AAPL's brutal tumble on Friday looked bound at the close for a minimum 137.83, the 'secondary' Hidden Pivot in the thumbnail chart. Because this price point coincides with a key low recorded on last Monday's opening, sellers are unlikely to go for the gusto (i.e., D=134.59) until they've experienced a failed rally attempt from p2. A plunge in the first 30 minutes to p2=137.83 should be viewed as a buying opportunity, especially if you can craft a low-risk trigger using a tight rABC pattern with an a-b leg of no m ore than 20 cents. _____ UPDATE (Oct 13, 4:27 p.m.): The 134.59 target drum-rolled above nailed the low of a nearly 7% bounce that is one of the biggest ever for this stock in a single day. Only one subscriber commented on this -- he said he made money on the way down -- further affirming that subscribers have almost no interest in this stock. I get where you're at, but I will continue to track AAPL anyway because, as I like to remind you constantly, it is the only stock that matters: Get AAPL right, and you get the stock market right. In fact, you could have made money buying anything today when AAPL was bottoming within 22 cents (i.e., two-tenths of one percent) of the billboarded target. Here's a snapshot of the Masters of the Universe adding hundreds of billions of dollars to the world's store of "wealth" by goosing the stock into thin air.

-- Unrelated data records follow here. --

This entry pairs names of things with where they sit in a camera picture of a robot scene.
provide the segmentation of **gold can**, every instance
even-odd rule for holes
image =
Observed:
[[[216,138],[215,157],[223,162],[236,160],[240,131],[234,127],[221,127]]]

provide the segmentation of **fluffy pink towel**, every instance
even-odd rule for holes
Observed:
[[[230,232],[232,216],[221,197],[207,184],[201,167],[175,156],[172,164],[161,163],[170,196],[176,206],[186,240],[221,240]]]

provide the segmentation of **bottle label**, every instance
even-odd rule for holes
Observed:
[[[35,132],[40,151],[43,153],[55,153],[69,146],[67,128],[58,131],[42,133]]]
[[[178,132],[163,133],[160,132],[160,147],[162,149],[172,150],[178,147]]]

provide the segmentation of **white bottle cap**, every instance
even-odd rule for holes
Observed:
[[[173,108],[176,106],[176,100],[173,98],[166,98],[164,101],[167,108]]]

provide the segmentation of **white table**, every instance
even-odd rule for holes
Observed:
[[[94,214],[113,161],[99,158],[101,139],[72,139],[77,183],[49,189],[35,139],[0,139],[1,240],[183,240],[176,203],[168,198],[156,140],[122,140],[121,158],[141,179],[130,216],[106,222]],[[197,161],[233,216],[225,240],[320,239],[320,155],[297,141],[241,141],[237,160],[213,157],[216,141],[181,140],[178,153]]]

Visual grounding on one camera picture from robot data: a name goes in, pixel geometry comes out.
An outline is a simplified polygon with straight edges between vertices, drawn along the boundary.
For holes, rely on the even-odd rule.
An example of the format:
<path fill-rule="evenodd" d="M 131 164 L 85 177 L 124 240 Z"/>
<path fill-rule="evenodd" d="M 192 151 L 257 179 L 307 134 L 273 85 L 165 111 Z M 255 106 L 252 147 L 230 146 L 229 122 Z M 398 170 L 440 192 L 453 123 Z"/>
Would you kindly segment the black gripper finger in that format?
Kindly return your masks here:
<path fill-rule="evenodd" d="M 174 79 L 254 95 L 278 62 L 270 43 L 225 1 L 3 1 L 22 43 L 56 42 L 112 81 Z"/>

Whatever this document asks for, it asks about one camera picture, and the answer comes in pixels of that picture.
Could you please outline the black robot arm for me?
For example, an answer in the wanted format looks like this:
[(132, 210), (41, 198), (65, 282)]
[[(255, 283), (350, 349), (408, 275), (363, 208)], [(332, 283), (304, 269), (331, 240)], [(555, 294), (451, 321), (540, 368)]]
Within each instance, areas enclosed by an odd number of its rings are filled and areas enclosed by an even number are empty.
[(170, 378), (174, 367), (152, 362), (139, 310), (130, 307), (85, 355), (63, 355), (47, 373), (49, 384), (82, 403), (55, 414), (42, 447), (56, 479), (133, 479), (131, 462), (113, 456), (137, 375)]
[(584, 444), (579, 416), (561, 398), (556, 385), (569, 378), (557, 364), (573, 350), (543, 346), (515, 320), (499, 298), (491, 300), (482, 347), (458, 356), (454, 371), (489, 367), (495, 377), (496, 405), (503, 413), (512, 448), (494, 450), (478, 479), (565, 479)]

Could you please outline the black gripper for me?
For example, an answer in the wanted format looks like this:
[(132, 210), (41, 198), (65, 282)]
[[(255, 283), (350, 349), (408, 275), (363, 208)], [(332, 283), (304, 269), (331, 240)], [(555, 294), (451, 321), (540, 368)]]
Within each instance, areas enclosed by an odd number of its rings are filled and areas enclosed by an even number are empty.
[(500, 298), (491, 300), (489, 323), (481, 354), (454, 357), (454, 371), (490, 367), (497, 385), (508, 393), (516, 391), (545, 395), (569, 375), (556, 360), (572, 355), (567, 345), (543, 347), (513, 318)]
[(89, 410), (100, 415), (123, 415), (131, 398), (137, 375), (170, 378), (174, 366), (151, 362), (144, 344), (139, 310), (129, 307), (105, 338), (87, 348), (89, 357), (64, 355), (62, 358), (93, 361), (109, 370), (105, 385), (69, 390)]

Gold rallied on two consecutive days last week, but I'd caution against getting your hopes too high. For one, the rally occurred off a 1622 low that bearishly exceeded the 'D' target of a clear and compelling downtrending pattern. For two, the down-leg that created that low is strongly impulsive, having exceeded no fewer than three important 'internal' lows recorded since early in 2021. That implies that this rally is merely corrected and should be viewed as such unless it exceeds the 1824.60 'external' peak from August 12. And thirdly, the futures missed a crystal-clear 1750 rally target before turning down last week. That said, the hourly chart remains mildly bullish and can be traded with that bias, especially if buyers get second wind and push the December contract above September 12's 1746 peak this week. _______ UPDATE (Oct 13, 5:30): Yeah sure, that was the bottom.
Silver outperformed gold last week with an impulsive rally that exceeded an imposing 'external' peak at 21.02 recorded on August 15. The December contract is still on track to achieve the 22.615 rally target noted here earlier, but it's hardly a done deal. First a technical hurdle encountered at last week's high must be cleared. Notice that the high occurred precisely at the green line (see inset), which lies at 21.31. That triggered a 'mechanical' short that would require a stop-loss at 22.81 (if initiated without 'camouflage'). My gut feeling is that the stop will be hit, which would negate the mildly bearish implications of the stall. Alternatively, the 'mechanical' short would be the winner if Silver relapses to D=16.84. We should monitor the lesser charts closely in the meantime so that we don't have to wait for the big move either way to determine which trend -- up or down -- is dominant.